Antwoord van Minister Schouten (Armoedebeleid, Participatie en Pensioenen) (ontvangen
11 maart 2024). Zie ook Aanhangsel Handelingen, vergaderjaar 2023–2024, nr. 966.
Vraag 1
Bent u bekend met het artikel «gemeente trekt bijstand in van vrouw omdat ze «te weinig
boodschappen» doet, rechter grijpt in»?1
Antwoord 1
Ja
Vraag 2
Hoe beoordeelt u de situatie waar een uitkeringsgerechtigde 10.000 euro moet terugbetalen
en een boete krijgt opgelegd van ruim 1.200 euro omdat zij naar het oordeel van haar
gemeente niet voldoende kan aantonen hoe zij haar levensmiddelen heeft betaald?
Antwoord 2
Bovengenoemde bedragen zijn, zeker voor een bijstandsgerechtigde, zeer hoge bedragen.
Het is dan ook belangrijk dat het opleggen van een vordering en boete niet lichtvaardig
gebeurt. Het is van belang dat er door gemeenten zorgvuldig wordt gehandeld en mensen
de kans krijgen hun situatie uit te leggen. De gemeente heeft de plicht zorgvuldig
en deugdelijk onderzoek te doen. Dit wordt ook door de betreffende gemeente onderstreept.2 Daarbij past dat er aandacht is voor de individuele omstandigheden van de betrokkene.
Het juridisch kader schrijft voor dat als er uiteindelijk wordt vastgesteld dat er
te veel bijstand is betaald, er niet alleen een terugvordering van de te veel betaalde
bijstand plaatsvindt maar in beginsel ook een boete wordt opgelegd als de betrokkene
nalatig is geweest om de verandering te melden.

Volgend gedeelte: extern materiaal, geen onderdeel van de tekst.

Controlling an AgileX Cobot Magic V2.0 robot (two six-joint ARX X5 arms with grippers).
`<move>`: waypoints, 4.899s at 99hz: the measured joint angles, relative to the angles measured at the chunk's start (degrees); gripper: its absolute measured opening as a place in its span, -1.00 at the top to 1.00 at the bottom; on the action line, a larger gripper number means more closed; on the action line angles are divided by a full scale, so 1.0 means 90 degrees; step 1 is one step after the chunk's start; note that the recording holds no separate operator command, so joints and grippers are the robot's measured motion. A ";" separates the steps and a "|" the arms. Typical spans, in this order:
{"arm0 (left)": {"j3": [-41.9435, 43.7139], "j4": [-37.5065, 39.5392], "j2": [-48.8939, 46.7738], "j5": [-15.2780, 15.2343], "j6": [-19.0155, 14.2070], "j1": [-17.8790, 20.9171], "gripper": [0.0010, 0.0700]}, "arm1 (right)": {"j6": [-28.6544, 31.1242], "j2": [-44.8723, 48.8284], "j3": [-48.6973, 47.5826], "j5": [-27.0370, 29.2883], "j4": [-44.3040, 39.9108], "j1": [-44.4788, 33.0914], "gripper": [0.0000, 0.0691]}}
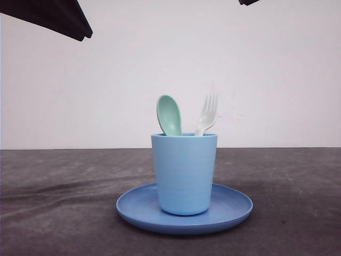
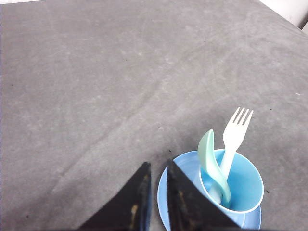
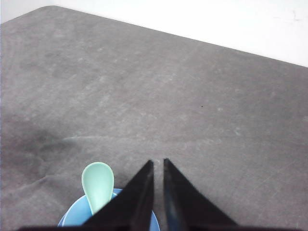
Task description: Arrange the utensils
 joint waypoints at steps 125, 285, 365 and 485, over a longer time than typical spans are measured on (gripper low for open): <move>-0.0073 0.0146 -0.0464 -0.0180 0.0454 0.1117 0.95 | -0.0002 0.0000 0.0000 0.0000 0.0015 0.0000 0.98; -0.4792 0.1069 -0.5637 0.0345 0.1270 0.4294 0.95 | -0.0002 0.0002 0.0000 0.0000 0.0022 0.0000 0.98; -0.4792 0.1069 -0.5637 0.0345 0.1270 0.4294 0.95 | -0.0452 -0.0022 0.0000 0.0097 0.0636 -0.0165 0.98; -0.4792 0.1069 -0.5637 0.0345 0.1270 0.4294 0.95 | -0.1212 -0.5132 -0.5022 -0.2341 0.1622 -0.5928 0.98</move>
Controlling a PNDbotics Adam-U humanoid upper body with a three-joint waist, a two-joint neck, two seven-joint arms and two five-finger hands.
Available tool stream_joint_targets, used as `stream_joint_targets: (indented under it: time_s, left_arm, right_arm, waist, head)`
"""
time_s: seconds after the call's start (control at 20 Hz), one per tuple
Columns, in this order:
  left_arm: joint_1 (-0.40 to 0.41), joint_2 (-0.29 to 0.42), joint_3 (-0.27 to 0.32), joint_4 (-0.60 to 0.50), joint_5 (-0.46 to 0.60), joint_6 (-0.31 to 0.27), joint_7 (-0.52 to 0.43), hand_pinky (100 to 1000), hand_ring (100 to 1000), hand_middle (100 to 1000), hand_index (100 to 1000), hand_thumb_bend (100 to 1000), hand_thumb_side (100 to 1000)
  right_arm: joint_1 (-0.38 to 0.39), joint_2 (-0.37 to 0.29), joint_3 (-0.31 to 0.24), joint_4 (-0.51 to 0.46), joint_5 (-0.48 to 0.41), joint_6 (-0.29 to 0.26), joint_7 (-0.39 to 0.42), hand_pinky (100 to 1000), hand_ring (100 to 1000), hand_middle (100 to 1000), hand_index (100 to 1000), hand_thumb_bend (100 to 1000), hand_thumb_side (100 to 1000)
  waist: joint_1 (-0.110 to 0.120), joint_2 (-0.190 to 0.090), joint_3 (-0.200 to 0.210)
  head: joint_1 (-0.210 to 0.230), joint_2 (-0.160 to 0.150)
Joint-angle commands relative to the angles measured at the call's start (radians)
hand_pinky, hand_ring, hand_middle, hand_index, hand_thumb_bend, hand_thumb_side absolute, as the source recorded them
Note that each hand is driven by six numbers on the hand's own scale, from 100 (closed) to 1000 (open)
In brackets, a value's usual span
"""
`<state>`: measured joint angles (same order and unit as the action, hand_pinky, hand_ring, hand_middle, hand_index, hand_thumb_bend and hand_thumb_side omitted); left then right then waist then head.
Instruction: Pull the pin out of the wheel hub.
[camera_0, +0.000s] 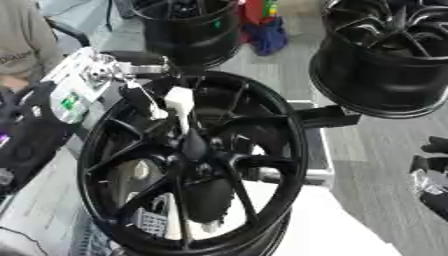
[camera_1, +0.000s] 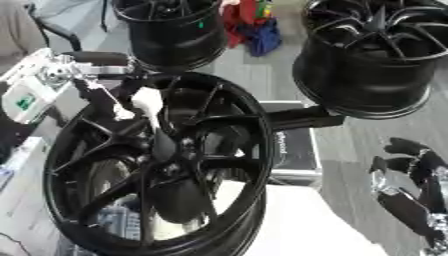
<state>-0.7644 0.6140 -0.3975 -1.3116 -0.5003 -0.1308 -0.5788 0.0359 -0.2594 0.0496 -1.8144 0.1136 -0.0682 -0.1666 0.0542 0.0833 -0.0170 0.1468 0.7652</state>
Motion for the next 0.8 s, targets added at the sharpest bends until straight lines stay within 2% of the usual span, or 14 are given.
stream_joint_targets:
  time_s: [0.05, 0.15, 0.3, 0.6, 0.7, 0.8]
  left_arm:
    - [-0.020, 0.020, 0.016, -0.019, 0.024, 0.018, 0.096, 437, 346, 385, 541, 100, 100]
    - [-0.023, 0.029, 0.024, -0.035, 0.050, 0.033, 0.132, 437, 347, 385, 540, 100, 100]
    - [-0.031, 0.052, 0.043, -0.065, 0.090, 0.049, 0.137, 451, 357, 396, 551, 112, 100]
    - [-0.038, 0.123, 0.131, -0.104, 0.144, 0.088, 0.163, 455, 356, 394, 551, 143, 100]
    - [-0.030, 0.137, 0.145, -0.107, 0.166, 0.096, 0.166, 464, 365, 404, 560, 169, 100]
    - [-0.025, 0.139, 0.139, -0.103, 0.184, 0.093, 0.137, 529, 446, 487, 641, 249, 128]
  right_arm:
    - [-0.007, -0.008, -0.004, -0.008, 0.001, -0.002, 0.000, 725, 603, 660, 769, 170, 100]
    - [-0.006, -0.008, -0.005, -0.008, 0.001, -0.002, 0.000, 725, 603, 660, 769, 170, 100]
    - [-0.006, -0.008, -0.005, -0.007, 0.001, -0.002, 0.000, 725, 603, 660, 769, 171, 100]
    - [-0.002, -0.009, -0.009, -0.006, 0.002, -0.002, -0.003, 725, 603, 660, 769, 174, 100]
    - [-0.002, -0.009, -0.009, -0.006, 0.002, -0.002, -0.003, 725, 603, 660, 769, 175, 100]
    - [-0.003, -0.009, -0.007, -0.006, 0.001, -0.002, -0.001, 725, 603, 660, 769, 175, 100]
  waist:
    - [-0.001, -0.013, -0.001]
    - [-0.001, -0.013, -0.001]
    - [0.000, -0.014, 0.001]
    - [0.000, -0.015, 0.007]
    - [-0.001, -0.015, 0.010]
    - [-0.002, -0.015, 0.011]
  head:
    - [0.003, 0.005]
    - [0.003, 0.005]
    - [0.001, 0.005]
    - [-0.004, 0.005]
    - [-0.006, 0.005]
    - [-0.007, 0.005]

Ik vind het belangrijk dat bij het
opleggen van deze boete rekening wordt gehouden met verschillende gradaties in de
mate van verwijtbaarheid en persoonlijke omstandigheden. Daar is ook voldoende ruimte
voor. De gemeente kan in een aantal situaties ook volstaan met een waarschuwing. Bij
het ontbreken van verwijtbaarheid wordt uiteraard geen boete opgelegd.
Vraag 3
Deelt u de visie dat dit artikel het belang van de menselijke maat in de bijstand
onderstreept?
Antwoord 3
Deze visie deel ik. Het gevoel overheerst dan dat de overheid vooral op de regels
let en weinig oog heeft voor de menselijke maat of de complexe problemen waar mensen
in de bijstand mee kampen. Zoals ik in mijn antwoord op vraag 2 heb beschreven vind
ik het belangrijk dat het opleggen van vorderingen en boetes niet lichtvaardig gebeurt.

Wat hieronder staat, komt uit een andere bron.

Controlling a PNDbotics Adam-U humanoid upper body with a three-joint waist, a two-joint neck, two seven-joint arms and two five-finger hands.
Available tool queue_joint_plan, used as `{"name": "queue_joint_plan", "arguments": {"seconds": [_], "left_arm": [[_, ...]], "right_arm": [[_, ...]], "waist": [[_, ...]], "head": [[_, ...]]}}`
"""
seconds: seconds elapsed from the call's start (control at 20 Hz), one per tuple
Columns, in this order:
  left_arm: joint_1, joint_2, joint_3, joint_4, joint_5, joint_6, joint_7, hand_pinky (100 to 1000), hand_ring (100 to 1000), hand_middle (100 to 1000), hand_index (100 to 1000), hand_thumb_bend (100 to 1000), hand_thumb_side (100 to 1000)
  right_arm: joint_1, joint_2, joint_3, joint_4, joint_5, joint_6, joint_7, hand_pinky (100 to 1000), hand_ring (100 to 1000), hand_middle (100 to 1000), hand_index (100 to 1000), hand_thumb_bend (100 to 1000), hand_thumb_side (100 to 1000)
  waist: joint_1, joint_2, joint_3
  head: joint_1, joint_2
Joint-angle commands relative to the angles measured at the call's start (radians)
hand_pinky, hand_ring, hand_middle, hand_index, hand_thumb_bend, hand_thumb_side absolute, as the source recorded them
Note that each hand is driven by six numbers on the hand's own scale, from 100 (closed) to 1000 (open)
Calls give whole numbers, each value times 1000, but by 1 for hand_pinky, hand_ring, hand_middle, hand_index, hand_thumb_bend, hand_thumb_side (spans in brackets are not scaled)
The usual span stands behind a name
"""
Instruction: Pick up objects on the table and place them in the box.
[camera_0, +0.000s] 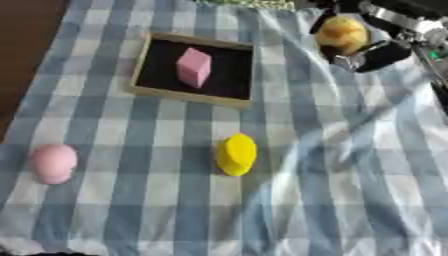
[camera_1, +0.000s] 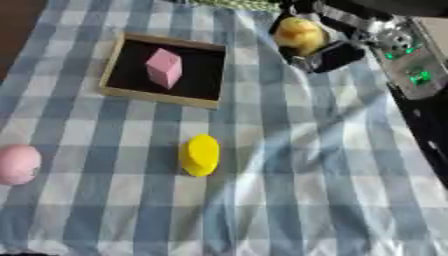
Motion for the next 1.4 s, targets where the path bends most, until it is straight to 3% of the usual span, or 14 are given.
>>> {"name": "queue_joint_plan", "arguments": {"seconds": [0.05,0.35,0.6,0.9,1.2,1.4], "left_arm": [[-34,12,-17,-31,15,-2,-14,801,972,833,841,100,573],[-129,-25,-67,-38,53,-19,-38,799,955,828,842,100,577],[-190,-52,-101,-38,94,-27,-53,798,952,826,842,100,576],[-192,-59,-110,-38,105,-15,-69,798,954,828,842,100,563],[-189,-62,-112,-38,103,-1,-81,798,956,829,843,100,573],[-186,-64,-113,-38,103,4,-84,798,957,828,842,100,571]], "right_arm": [[-73,17,2,41,-5,-258,253,921,1000,100,711,100,198],[-197,95,-9,182,96,-313,163,889,1000,100,710,100,200],[-243,143,-10,276,234,-319,45,883,1000,100,712,100,199],[-228,184,11,328,345,-319,-20,919,1000,100,756,100,198],[-209,207,27,350,386,-319,-3,979,1000,328,853,100,198],[-205,218,26,368,405,-319,18,991,1000,360,854,100,198]], "waist": [[-15,0,17],[-33,10,101],[-49,15,152],[-53,19,159],[-49,22,151],[-48,22,150]], "head": [[-36,4],[-118,4],[-157,4],[-157,4],[-148,4],[-148,4]]}}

In spoor 3 van het Programma Participatiewet in Balans wordt daarom gewerkt aan het
versterken van de vakkundigheid bij professionals uit verschillende lagen bij gemeenten.
Met als doel dat zij de ruimte ervaren om naast de bijstandsgerechtigde te gaan staan
en meer de ruimte te benutten die de wet hen daarbij biedt.3
Vraag 4
Deelt u de opvatting dat de inlichtingenplicht op dit moment tot onwenselijke situaties
leidt waarin onnodig hard wordt opgetreden wanneer informatie bijvoorbeeld onvolledig
is?
Antwoord 4
Voor zover gemeenten zelf niet beschikken over actuele en relevante informatie, moet
die van betrokkene zelf komen. Het niet tijdig melden van inkomsten die over langere
periode zijn ontvangen kan leiden tot hoge terugvorderingen en boetes. Dit kan grote
gevolgen hebben voor de betrokkene. Het is daarom van belang dat gemeenten zorgvuldig
handelen en goed onderzoek doen. Daarbij is het wel noodzakelijk dat voor mensen duidelijk
is welke informatie van hen verwacht wordt. Het is aan de gemeente om hier actief
en transparant over te communiceren.
Vraag 5
Hoe beziet u de inlichtingenplicht in het licht van uw missie om de hardheden in de
sociale zekerheid aan te pakken?
Antwoord 5
Met het programma Participatiewet in Balans wordt in de komende jaren de Participatiewet
herzien om hardheden uit deze wet te halen. Deze nieuwe wet zal beter te begrijpen
moeten zijn, eenvoudiger en moet passende ondersteuning met heldere rechten en plichten
bieden. Een aantal uitgangspunten van de huidige wet, waaronder bijvoorbeeld de inlichtingenplicht,
blijft echter onverminderd van kracht. De basis van de Participatiewet en ons sociale
stelsel is solidariteit met elkaar en het is belangrijk dat het maatschappelijk draagvlak
blijft bestaan. Dit vergt een goede balans tussen rechten en plichten.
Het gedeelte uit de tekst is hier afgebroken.